The fx parameter controls whether the smooth is penalized (fx = FALSE, the default) or unpenalized/fixed (fx = TRUE). The bs parameter selects the basis type.

GAM formula helpers

ModelArray provides two helper functions for common GAM formula patterns:

Factor-smooth interaction (gen_gamFormula_fxSmooth): Generates y ~ orderedFactor + s(x) + s(x, by=orderedFactor):

result <- gen_gamFormula_fxSmooth(
  response.var = "FDC",
  factor.var = "group",
  smooth.var = "Age",
  phenotypes = phenotypes,
  reference.group = "control",
  fx = TRUE, k = 4
)
formula <- result$formula
phenotypes <- result$phenotypes # may contain new ordered factor column

Continuous interaction (gen_gamFormula_contIx): Generates y ~ ti(x) + ti(z) + ti(x, z):

formula <- gen_gamFormula_contIx(
  response.var = "FDC",
  cont1.var = "Age",
  cont2.var = "BMI",
  fx = TRUE, k = 4
)

Custom functions with ModelArray.wrap()

ModelArray.wrap() lets you run any R function across all elements, using ModelArray’s efficient looping and parallelization machinery.

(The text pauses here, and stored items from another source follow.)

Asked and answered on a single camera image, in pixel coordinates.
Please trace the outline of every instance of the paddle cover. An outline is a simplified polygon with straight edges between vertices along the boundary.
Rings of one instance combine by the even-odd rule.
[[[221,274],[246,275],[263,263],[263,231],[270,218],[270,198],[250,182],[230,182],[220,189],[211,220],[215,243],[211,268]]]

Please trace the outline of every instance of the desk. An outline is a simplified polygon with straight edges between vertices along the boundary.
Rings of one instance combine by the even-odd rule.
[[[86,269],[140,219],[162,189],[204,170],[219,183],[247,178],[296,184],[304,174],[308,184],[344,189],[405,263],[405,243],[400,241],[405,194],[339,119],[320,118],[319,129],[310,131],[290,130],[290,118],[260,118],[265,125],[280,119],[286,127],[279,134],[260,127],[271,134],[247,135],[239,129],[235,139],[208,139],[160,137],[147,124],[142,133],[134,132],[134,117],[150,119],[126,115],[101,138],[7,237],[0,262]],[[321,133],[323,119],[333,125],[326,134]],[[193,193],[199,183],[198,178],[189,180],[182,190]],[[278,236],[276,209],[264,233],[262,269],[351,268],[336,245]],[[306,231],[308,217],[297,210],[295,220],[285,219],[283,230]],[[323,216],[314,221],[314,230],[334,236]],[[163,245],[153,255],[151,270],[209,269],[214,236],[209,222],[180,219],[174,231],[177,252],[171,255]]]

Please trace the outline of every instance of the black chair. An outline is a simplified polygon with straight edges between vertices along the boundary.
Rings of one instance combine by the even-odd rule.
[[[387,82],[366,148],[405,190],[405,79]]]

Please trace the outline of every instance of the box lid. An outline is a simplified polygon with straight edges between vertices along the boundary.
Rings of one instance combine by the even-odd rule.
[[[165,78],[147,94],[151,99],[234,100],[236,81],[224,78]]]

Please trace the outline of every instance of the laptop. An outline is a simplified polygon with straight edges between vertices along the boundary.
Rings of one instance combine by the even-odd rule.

Prototyping with exampleElementData()

Before writing your function, use exampleElementData() to see what a per-element data frame looks like:

# Using the HBN cortical thickness data
h5_path <- "path/to/thickness.h5"
modelarray <- ModelArray(h5_path, scalar_types = c("thickness"))
phenotypes <- read.csv("path/to/phenotypes.csv")

example_df <- exampleElementData(modelarray,
  scalar = "thickness", i_element = 12345, phenotypes = phenotypes
)
names(example_df)

This returns a data frame with all the phenotype columns plus a new column for the scalar value at that element. You can explore it like any data frame:

library(ggplot2)
ggplot(example_df, aes(x = age, y = thickness, color = study_site)) +
  geom_point() +
  stat_smooth(method = "lm") +
  theme_minimal()

Writing your function

Your function must accept a single argument named data and return a single-row data frame (or tibble):

my_site_analysis <- function(data) {
  # Compute mean thickness per site
  site_means <- data %>%
    dplyr::group_by(study_site) %>%
    dplyr::summarize(mean_thickness = mean(thickness, na.rm = TRUE)) %>%
    tidyr::pivot_wider(
      names_from = study_site,
      values_from = mean_thickness,
      names_glue = "thickness_{study_site}"
    )

  # Run ANOVA on site
  site_anova <- lm(thickness ~ study_site, data = data) %>%
    anova() %>%
    broom::tidy() %>%
    dplyr::filter(term != "Residuals") %>%
    dplyr::select(term, statistic, p.value) %>%
    tidyr::pivot_wider(
      names_from = term,
      values_from = c(statistic, p.value),
      names_glue = "{term}.{.value}"
    )

  dplyr::bind_cols(site_means, site_anova)
}

Testing on a single element

Use analyseOneElement.wrap() to verify your function works in ModelArray’s machinery:

analyseOneElement.wrap(
  12345, my_site_analysis, modelarray, phenotypes, "thickness",
  num.subj.lthr = 10, flag_initiate = TRUE, on_error = "debug"
)

Running across all elements

result <- ModelArray.wrap(
  FUN = my_site_analysis,
  data = modelarray,
  phenotypes = phenotypes,
  scalar = "thickness",
  n_cores = 8
)

head(result)
writeResults(h5_path, df.output = result, analysis_name = "site_analysis")

Converting results back to image format

After writeResults(), use the appropriate ModelArrayIO tool to convert results back to the original image format for visualization:

Data type Command Viewer
Fixel fixelstats_write MRtrix MRView
Voxel voxelstats_write FSLeyes, MRView
Surface ciftistats_write Connectome Workbench

See the ModelArrayIO documentation for command-line usage details, and vignette("walkthrough") for a worked example with MRView.